Below are some records. Copy every line in them that holds "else".
- - -
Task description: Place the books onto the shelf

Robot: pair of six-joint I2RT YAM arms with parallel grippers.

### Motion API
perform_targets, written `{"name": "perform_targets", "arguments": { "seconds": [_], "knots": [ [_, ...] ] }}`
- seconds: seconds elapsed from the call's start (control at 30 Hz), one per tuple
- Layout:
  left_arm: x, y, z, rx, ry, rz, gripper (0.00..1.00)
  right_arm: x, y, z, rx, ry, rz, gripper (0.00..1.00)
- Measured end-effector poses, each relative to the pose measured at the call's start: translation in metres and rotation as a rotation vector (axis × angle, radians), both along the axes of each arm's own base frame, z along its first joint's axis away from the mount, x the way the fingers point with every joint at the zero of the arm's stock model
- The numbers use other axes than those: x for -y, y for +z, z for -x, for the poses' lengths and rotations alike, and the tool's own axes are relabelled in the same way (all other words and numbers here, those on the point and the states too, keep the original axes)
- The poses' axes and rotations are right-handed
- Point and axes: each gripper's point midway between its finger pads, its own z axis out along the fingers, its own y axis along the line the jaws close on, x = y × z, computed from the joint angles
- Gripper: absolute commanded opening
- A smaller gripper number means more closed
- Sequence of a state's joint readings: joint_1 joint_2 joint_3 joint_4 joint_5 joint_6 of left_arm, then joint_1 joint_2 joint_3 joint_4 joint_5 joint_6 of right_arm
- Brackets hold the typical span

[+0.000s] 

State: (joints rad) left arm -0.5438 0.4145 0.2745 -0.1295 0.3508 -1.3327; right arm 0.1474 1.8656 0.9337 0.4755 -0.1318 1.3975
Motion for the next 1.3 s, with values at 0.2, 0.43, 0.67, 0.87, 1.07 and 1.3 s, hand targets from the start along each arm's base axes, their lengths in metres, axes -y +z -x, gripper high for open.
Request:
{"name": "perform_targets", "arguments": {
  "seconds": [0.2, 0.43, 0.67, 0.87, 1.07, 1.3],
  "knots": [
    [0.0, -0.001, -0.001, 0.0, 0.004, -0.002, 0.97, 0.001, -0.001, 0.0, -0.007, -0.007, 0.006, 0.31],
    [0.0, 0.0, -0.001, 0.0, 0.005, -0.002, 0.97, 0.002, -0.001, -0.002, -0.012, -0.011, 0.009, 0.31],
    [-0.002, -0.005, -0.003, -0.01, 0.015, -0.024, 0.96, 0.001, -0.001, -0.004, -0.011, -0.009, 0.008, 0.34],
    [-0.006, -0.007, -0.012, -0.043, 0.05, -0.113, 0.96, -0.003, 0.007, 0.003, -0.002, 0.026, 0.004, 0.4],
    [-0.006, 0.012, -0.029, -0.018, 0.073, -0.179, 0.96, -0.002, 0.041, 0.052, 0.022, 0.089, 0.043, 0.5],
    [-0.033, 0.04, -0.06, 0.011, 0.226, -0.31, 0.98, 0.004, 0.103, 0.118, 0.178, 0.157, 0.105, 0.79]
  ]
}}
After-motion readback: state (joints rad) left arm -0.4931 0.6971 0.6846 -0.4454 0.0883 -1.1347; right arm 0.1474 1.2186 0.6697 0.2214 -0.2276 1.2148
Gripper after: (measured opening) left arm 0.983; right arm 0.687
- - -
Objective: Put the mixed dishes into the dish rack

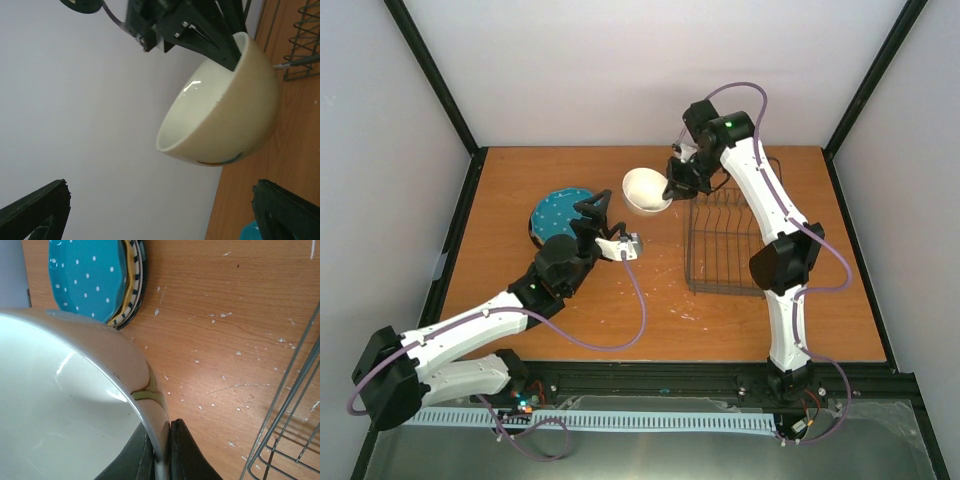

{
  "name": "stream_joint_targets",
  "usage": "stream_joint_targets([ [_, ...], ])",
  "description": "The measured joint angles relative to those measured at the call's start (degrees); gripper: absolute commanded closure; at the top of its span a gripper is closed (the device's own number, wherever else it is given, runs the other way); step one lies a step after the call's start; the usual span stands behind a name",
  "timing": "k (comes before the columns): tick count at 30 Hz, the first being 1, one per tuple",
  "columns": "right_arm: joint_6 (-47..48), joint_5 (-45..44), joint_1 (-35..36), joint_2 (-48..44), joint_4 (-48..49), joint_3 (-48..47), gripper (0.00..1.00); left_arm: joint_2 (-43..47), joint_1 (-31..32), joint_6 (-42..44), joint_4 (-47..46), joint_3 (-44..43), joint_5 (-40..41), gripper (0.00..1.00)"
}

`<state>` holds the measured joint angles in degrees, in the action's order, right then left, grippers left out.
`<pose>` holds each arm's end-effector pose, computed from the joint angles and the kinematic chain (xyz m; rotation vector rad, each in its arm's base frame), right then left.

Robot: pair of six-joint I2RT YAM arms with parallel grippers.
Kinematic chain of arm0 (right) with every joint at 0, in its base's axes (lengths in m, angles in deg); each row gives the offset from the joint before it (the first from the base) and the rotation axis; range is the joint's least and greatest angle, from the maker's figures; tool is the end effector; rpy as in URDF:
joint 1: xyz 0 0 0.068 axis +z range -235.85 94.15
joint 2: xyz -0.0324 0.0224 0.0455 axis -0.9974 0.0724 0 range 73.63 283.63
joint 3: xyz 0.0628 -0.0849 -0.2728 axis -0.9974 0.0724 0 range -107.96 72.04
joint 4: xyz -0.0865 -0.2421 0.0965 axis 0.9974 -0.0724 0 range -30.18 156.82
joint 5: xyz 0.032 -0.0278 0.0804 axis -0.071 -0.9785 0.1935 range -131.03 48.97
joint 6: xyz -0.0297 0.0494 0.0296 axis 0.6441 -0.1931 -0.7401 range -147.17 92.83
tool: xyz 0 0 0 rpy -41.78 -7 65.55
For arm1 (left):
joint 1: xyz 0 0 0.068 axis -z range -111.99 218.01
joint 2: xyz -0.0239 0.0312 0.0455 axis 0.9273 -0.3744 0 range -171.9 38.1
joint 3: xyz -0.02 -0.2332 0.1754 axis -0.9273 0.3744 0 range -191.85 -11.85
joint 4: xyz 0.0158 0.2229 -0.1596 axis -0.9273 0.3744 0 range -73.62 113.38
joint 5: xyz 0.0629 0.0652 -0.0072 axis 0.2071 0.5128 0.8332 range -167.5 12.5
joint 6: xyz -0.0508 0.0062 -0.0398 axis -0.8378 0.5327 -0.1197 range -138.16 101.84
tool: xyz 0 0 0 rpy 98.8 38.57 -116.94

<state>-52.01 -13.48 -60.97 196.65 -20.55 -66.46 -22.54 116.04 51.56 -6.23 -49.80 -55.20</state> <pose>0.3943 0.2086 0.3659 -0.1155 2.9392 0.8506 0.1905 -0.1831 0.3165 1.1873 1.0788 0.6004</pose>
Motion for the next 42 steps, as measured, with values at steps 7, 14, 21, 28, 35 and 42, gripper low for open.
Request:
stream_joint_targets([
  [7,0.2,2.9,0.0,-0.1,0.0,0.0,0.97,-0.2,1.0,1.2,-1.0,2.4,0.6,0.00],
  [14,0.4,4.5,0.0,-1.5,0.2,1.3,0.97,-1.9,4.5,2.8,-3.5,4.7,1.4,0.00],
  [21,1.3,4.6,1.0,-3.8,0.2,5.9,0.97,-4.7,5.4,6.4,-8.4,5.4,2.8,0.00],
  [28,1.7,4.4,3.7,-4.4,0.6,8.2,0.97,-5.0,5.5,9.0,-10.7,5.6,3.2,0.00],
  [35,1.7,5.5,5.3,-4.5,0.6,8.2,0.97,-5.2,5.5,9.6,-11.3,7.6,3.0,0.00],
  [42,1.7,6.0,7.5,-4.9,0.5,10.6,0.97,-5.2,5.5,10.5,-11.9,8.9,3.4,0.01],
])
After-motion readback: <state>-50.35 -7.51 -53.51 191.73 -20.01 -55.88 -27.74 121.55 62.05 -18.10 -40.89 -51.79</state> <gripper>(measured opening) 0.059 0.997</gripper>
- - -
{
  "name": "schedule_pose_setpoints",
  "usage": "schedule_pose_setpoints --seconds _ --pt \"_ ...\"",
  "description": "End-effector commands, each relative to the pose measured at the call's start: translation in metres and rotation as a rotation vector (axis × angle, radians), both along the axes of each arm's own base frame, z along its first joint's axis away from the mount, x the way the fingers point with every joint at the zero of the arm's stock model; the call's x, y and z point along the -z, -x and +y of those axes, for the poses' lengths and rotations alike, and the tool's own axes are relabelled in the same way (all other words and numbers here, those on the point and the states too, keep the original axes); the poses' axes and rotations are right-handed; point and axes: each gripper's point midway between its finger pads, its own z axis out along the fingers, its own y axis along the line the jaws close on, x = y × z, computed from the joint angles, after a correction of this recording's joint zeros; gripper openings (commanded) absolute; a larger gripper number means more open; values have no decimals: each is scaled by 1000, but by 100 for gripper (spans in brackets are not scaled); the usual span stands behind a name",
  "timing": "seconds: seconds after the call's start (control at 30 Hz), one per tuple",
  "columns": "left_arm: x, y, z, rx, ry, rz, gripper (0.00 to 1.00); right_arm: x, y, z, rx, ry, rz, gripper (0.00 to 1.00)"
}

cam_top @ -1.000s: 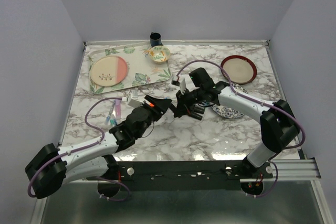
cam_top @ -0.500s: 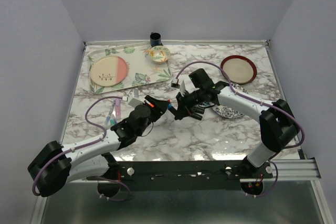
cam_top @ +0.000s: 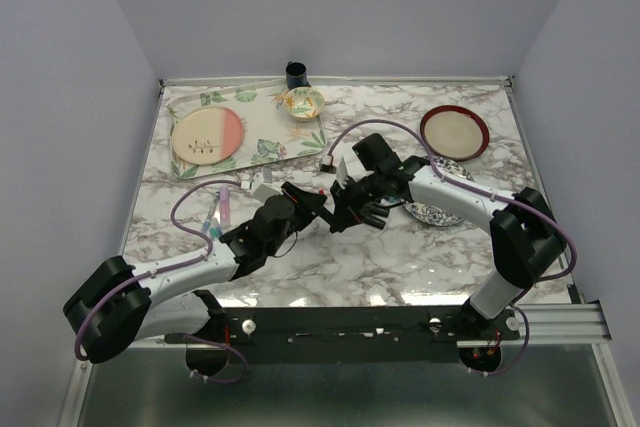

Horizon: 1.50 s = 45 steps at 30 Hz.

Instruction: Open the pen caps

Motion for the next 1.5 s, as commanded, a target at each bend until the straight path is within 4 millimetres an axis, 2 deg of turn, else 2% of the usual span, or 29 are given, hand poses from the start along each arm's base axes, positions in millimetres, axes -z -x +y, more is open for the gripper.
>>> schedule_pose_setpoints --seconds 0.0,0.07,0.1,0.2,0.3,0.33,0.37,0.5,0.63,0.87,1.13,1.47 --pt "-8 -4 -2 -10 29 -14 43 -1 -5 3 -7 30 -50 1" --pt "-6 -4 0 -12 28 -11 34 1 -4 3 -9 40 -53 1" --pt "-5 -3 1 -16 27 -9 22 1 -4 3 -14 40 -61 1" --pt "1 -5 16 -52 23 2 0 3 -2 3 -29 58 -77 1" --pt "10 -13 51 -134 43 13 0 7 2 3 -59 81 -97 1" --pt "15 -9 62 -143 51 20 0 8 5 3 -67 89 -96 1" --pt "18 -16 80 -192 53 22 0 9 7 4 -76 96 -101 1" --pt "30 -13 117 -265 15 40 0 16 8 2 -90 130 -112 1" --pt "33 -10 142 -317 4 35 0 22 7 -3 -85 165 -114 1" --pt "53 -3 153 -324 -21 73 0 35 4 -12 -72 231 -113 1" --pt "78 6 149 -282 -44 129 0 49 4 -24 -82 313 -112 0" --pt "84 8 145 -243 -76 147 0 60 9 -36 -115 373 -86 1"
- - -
## FINAL ANSWER
  "description": "The measured joint angles relative to those measured at the call's start (degrees); gripper: absolute commanded closure; at the top of its span a gripper is closed (the device's own number, wherever else it is given, runs the other way); step one lies a step after the call's start; the usual span stands behind a name",
Motion for the next 1.5 s, as commanded, a target at each bend until the straight path is within 4 millimetres an axis, 2 deg of turn, else 2% of the usual span, or 29 are given, hand poses from the start along each arm's base axes, positions in millimetres, axes -z -x +y, more is open for the gripper.

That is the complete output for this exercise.